Menasés lo recogió por educación, sin dedicarle más que una somera mirada antes de arrojarlo discretamente en una papelera llena ya de esos y otros deshechos. Continuó andando unos metros antes de detenerse. Algo nuevo daba vueltas en su cabeza. ¿Qué era? Había una nueva variable en el problema que se le escapaba.
Se fijó en el escaparate de una librería y trató de limpiar su mente mientras lo observaba. Una colección de novelas históricas ocupaban la zona principal:
El Código Da Vinci, La Conjura Sixtina, El Santuario
… En segundo término había libros sobre informática, tratamiento de textos, diseño gráfico. A un lado, manuales sobre la cría del caballo, ajedrez y coches antiguos…
De pronto se volvió y a punto estuvo de chocar con una pareja mayor que también estudiaba la oferta literaria. Esquivado el incidente se encaminó hacia la papelera donde había arrojado el folleto. Y allí, con diversidad de letras y dibujitos para captar la tenue atención del ocasional lector, encontró lo que buscaba.
Se trataba de un programa musical. De las piezas que se presentaban, algunas le sonaban y otras no. El nombre del intérprete, un tal Xavier Puig, le recordaba algo. Pero sobre todo era el nombre del instrumento el que hablaba por sí solo: Piatti.

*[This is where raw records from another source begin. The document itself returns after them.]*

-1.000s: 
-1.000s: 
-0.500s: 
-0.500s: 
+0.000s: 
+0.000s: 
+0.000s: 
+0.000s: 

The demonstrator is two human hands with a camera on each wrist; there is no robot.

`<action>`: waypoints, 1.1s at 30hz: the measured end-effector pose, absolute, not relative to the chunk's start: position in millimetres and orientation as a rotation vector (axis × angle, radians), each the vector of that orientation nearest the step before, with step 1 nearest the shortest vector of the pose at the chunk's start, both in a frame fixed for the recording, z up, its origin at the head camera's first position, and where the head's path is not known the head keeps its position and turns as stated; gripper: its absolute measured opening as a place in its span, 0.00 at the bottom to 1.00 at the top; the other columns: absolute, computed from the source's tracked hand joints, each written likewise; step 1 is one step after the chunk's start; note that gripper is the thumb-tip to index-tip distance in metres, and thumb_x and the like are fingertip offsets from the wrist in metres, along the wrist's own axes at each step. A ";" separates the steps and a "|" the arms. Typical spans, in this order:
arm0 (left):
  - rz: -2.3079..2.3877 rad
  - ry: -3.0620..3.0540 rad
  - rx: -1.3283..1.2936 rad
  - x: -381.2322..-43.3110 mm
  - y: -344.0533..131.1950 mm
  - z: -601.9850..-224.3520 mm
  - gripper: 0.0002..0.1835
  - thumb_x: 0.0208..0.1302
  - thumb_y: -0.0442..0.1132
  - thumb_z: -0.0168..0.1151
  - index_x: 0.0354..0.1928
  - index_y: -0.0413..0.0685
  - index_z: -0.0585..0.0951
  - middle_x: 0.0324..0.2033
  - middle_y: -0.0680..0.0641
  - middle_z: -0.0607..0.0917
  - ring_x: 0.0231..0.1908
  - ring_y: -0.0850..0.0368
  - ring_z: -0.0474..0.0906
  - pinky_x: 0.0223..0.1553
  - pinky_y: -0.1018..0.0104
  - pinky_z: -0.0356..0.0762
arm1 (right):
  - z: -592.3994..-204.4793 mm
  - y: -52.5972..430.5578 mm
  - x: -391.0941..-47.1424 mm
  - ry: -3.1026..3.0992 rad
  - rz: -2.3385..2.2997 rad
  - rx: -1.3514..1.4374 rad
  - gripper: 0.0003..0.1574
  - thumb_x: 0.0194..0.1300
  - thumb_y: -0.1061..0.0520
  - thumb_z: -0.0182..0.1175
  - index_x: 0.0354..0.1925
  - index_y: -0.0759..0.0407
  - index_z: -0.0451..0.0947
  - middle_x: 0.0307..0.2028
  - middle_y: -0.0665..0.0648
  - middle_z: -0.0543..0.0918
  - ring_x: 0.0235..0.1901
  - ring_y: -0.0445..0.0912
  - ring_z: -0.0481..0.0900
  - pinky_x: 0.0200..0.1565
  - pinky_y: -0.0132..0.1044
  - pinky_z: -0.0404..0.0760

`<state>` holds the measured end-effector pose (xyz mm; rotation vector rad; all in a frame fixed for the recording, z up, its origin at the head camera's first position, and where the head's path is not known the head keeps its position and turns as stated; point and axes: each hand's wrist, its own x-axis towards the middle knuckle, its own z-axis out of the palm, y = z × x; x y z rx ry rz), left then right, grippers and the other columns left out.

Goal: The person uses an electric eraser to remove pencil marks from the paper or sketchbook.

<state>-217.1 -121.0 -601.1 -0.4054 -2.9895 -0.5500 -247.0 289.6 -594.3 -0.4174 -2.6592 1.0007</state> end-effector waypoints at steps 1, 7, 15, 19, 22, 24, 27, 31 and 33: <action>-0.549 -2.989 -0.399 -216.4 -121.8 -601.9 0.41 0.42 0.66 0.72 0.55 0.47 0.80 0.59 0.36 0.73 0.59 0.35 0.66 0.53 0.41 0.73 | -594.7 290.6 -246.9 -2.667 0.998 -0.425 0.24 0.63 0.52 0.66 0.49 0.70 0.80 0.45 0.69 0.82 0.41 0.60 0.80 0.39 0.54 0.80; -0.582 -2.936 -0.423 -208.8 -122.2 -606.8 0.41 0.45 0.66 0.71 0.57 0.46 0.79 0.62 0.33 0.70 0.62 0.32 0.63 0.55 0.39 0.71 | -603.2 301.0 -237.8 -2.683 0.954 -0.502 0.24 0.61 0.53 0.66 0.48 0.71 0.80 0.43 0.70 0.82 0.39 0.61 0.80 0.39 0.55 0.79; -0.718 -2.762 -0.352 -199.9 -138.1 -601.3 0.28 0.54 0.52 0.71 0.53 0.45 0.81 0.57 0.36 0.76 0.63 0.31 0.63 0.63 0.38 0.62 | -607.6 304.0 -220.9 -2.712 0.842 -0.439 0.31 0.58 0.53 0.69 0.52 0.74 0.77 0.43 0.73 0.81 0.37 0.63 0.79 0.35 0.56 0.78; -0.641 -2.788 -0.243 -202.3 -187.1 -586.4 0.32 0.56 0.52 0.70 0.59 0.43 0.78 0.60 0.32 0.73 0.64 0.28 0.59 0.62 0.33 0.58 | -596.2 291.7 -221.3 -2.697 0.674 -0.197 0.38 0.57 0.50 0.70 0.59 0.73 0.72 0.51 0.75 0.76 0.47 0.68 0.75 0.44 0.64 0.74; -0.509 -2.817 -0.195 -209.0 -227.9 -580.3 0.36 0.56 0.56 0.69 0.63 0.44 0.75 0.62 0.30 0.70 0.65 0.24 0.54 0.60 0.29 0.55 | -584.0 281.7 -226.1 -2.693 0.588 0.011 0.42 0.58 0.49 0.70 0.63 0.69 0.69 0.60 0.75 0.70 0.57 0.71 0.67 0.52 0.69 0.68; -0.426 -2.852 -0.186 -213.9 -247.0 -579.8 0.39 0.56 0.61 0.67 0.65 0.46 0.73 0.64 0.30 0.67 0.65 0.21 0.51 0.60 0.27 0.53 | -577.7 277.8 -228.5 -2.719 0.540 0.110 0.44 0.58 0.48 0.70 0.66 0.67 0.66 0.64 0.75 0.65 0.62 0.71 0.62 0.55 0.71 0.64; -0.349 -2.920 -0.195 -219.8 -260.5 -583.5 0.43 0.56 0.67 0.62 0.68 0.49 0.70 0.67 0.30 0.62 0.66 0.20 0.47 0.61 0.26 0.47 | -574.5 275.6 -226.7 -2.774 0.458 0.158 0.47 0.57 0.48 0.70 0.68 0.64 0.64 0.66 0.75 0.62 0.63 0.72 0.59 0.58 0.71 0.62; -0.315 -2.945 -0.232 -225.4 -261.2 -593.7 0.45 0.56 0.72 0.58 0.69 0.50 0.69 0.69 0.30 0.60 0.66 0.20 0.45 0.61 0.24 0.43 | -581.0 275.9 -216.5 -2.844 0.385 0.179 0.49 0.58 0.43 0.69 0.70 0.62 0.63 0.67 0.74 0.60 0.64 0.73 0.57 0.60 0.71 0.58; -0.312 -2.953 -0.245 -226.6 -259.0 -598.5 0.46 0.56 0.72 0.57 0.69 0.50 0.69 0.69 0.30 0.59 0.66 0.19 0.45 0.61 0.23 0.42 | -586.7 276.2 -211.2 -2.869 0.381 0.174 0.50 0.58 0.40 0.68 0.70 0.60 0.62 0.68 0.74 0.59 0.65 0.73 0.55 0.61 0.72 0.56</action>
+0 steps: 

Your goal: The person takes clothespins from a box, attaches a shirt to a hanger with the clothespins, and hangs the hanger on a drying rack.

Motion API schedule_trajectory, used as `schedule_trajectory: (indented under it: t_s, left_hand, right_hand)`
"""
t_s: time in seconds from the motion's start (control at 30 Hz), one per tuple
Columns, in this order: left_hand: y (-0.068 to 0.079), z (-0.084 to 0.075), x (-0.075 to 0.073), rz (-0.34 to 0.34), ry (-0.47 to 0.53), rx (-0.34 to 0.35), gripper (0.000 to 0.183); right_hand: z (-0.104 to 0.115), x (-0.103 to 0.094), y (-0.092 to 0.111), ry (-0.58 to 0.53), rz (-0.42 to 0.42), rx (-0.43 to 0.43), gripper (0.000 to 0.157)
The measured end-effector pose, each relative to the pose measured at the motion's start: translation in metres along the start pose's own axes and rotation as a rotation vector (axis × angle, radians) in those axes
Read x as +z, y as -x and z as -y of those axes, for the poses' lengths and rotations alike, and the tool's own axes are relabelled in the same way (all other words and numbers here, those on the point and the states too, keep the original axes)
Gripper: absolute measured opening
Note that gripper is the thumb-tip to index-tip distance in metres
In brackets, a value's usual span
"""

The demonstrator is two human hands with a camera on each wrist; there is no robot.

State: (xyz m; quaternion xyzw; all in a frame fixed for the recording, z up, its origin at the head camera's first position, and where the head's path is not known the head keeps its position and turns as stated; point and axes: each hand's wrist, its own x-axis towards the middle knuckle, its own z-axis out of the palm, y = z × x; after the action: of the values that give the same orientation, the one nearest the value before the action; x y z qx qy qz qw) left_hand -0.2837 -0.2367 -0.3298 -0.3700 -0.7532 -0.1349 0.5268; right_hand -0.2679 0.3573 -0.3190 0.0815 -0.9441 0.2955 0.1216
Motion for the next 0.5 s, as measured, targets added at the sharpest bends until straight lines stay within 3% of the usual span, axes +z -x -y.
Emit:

El violonchelo Piatti. Antiguamente llamado Red Stradivarius, y conocido mucho antes, algo que solamente sabían unas pocas personas que se podían contar con los dedos de una mano, como Isaachar o November. Un noble instrumento que había recibido el nombre de uno de sus antiguos propietarios, Alfredo Piatti, un gran concertista italiano.
En ese momento y mientras se guardaba el panfleto en un bolsillo de su abrigo, caminando sin destino, una idea empezó a forjarse en su cabeza. Cuando llegó, sin ser consciente de ello, a la Puerta de Alcalá, entró al parque del Retiro. Anduvo tranquilamente hasta el estanque y tomó asiento en uno de los bancos, al lado de una joven sudamericana que daba de comer a un ruidoso niño rubio de ojos azules.
Volvió a examinar el panfleto con más atención. En el mismo se informaba de un concierto que se celebraría la noche siguiente en el Teatro Real a cargo del violonchelista Xavier Puig, acompañado de la Joven Orquesta del Conservatorio de Madrid. Se trataba de un acto benéfico para recaudar fondos con los que sufragar la remodelación del conservatorio y la entrada más barata costaba treinta euros.